En effet, si le contrat signé entre les parties en début du projet possède force obligatoire et constitue la « loi des parties » (article 1134 du Code civil), l’accord initial sort rarement indemne d’une conduite du projet souvent empreinte de pragmatisme. Ainsi, les projets informatiques au forfait contiennent forcément un risque de dérive compte tenu des aléas inhérents à la conduite du projet par le prestataire (sous-estimation des tâches, compréhension partielle des besoins du client, ressources insuffisantes) et le client (absence de collaboration, non-respect des délais de validation des livrables, modification du périmètre et évolution de besoins).

En pratique, les équipes procèdent donc nécessairement à des arbitrages et à des modifications de projet au sein des instances de gouvernance, l’idée étant d’entériner les ajustements nécessaires et de liquider les désaccords pour pouvoir délivrer le projet. La difficulté réside alors dans la formalisation de ces accords, étape indispensable pour leur conférer une pleine valeur juridique et modifier le contrat initial.

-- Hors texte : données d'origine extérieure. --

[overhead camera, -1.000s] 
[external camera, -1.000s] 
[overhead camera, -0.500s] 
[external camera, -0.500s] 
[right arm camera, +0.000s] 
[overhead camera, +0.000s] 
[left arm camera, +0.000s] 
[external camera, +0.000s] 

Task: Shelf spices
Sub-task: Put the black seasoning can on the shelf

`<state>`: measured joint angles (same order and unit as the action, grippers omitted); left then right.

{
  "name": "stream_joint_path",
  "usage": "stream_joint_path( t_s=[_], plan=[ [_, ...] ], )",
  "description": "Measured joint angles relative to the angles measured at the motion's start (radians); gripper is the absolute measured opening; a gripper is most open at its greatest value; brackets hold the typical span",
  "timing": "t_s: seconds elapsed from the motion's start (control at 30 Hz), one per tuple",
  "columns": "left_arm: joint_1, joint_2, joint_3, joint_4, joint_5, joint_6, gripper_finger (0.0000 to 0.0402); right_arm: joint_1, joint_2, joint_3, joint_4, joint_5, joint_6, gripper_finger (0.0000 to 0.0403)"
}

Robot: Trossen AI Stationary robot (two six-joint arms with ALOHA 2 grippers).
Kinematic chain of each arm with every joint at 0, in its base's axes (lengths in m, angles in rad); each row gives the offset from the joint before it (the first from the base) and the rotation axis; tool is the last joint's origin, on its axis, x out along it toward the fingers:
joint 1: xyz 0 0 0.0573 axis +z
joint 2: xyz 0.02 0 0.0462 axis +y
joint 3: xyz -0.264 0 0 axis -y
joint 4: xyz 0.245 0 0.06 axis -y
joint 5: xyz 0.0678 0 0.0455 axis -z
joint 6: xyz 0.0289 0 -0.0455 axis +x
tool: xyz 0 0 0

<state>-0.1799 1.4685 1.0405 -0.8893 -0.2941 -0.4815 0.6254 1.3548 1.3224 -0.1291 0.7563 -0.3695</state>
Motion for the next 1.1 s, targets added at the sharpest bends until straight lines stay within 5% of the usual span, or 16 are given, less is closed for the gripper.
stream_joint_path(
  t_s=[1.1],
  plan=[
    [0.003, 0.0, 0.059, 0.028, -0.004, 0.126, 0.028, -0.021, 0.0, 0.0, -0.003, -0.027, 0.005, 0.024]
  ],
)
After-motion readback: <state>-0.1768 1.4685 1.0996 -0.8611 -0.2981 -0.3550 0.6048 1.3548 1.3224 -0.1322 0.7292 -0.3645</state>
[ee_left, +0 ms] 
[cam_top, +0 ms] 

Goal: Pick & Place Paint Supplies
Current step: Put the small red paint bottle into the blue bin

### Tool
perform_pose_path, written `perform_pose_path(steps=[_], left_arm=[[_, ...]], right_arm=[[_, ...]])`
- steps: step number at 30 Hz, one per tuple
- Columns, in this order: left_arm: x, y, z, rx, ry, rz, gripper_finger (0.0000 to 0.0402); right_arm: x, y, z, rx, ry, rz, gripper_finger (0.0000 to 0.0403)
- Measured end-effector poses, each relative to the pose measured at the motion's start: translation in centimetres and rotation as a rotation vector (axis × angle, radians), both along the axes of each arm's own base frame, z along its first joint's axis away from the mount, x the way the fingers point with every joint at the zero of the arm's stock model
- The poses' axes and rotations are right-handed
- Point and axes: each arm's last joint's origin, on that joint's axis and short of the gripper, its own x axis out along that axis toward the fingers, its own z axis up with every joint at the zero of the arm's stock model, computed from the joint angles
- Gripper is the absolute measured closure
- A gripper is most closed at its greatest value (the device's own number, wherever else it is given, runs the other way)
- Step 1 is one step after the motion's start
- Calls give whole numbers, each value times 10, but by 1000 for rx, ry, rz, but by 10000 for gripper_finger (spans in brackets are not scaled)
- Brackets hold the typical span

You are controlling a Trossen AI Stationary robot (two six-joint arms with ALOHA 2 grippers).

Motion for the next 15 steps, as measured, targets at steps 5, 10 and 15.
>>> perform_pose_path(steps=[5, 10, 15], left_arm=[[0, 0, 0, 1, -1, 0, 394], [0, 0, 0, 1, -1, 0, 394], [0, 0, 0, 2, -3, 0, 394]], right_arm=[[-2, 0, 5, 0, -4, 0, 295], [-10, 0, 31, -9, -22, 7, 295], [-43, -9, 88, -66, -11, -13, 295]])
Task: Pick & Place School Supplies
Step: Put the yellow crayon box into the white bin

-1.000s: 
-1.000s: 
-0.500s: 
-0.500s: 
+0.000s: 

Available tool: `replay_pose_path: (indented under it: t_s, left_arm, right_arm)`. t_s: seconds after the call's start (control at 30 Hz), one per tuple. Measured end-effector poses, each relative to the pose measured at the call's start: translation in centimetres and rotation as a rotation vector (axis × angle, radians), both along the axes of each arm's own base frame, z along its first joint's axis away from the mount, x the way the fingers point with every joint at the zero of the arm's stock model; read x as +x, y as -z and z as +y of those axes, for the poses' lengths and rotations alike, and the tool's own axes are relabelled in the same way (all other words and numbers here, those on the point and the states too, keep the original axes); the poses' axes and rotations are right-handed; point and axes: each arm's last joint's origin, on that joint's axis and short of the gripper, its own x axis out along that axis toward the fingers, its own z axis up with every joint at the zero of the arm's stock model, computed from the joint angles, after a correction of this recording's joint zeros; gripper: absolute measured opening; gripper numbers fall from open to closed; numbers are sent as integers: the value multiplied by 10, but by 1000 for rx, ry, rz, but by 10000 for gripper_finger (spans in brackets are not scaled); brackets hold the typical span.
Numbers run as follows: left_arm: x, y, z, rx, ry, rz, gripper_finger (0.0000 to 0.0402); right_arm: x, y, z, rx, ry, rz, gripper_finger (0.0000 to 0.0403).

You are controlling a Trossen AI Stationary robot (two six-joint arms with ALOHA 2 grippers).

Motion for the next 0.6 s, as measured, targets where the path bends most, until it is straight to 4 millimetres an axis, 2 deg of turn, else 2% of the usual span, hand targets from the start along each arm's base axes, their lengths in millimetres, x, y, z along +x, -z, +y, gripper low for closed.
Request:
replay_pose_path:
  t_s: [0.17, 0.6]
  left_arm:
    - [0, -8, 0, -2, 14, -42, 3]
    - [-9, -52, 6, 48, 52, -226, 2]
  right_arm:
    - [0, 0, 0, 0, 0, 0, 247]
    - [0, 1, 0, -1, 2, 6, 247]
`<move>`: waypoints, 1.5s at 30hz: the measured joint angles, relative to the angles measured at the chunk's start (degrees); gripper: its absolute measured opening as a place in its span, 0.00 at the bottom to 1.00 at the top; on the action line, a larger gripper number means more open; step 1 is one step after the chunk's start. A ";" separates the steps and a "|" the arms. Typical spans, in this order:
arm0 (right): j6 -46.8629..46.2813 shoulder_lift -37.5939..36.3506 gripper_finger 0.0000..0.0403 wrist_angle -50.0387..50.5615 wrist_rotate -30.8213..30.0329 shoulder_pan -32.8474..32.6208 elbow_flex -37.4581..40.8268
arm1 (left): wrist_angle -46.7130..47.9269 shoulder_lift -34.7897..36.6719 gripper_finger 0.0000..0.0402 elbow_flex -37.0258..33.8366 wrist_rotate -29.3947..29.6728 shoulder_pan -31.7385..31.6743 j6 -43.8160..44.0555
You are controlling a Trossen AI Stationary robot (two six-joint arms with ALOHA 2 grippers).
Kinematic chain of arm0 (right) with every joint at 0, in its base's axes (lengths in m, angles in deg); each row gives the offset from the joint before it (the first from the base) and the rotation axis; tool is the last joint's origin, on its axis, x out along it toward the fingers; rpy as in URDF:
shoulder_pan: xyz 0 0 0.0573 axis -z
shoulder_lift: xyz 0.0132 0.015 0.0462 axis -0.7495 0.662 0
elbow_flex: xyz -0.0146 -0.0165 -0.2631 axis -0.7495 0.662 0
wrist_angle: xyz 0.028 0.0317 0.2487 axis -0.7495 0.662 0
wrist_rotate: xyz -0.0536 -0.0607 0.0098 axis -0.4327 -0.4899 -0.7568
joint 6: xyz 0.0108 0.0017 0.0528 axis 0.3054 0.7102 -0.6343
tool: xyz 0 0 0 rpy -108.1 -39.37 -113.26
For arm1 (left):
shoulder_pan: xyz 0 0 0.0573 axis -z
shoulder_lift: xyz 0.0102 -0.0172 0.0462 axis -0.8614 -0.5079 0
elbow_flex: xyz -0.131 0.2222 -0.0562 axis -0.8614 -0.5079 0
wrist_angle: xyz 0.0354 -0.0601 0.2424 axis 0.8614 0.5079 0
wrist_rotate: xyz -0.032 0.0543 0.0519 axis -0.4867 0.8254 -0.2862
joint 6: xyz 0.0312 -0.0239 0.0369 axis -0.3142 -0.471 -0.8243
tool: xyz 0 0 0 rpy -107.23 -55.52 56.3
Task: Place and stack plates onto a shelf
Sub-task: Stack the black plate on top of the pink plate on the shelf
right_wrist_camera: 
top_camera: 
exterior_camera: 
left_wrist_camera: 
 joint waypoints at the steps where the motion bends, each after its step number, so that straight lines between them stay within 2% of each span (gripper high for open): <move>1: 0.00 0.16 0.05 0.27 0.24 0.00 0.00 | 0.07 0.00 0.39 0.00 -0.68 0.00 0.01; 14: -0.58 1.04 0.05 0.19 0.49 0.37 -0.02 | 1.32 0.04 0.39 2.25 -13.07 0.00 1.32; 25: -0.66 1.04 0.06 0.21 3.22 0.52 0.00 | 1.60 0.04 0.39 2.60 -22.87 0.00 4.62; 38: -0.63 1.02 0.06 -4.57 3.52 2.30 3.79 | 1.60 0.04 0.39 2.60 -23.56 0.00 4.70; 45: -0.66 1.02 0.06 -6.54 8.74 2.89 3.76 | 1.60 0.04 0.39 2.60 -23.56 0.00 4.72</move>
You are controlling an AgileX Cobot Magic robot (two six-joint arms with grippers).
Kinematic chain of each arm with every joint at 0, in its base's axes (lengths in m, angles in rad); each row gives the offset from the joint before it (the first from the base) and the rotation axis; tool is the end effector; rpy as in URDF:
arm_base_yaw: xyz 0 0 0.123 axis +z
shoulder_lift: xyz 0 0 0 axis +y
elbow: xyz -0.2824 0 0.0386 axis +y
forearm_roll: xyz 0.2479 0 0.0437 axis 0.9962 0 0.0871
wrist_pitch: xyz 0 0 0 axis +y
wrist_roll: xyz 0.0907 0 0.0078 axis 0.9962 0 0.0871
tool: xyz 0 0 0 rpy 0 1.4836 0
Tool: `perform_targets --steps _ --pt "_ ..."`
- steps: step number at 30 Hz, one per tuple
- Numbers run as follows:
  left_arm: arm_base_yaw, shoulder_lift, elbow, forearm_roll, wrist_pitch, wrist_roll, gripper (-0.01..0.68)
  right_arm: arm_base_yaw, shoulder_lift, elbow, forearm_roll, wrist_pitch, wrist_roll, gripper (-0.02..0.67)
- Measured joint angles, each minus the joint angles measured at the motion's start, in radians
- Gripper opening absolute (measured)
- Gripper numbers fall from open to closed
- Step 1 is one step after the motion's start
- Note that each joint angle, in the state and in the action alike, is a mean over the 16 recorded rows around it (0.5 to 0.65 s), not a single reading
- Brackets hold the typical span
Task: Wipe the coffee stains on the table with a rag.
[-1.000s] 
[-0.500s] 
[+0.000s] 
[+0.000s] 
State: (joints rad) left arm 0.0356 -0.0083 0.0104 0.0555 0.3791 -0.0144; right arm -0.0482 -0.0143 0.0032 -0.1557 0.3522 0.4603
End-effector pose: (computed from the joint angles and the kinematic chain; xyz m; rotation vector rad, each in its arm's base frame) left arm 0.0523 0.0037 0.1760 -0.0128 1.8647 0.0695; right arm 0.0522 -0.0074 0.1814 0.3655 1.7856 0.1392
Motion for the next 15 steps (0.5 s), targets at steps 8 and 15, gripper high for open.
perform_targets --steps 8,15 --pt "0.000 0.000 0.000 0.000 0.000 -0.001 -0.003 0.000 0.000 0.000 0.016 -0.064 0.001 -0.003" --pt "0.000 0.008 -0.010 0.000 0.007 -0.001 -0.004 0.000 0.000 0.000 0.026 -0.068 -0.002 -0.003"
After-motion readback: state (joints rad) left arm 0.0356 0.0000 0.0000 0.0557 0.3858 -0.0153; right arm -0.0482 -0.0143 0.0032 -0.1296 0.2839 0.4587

En effet, il est parfois difficile de retrouver la volonté des parties entre le contrat initial d’une part, et les comptes rendus de comité de pilotage, les échanges opérationnels entres les équipes du client et celles du prestataire et/ou les avenants successifs d’autre part, ces documents ayant tous vocation à acquérir une valeur contractuelle si telle a été la volonté des parties.

Par conséquent, il est juridiquement impératif de formaliser l’évolution du projet par la signature d’avenants précisant sans ambiguïté le remplacement d’obligations anciennes par de nouvelles obligations, le maintien des clauses du contrat initial demeurant inchangées, voire l’abandon d’un droit à réparation issu de litiges antérieurs. La passation d’avenants est toujours un exercice périlleux imposant d’examiner minutieusement le passé pour organiser l’avenir : à défaut, le contrat initial continuera d’être le seul référentiel contractuel aux yeux du juge, pour qui les arbitrages opérationnels n’auront aucune valeur juridique.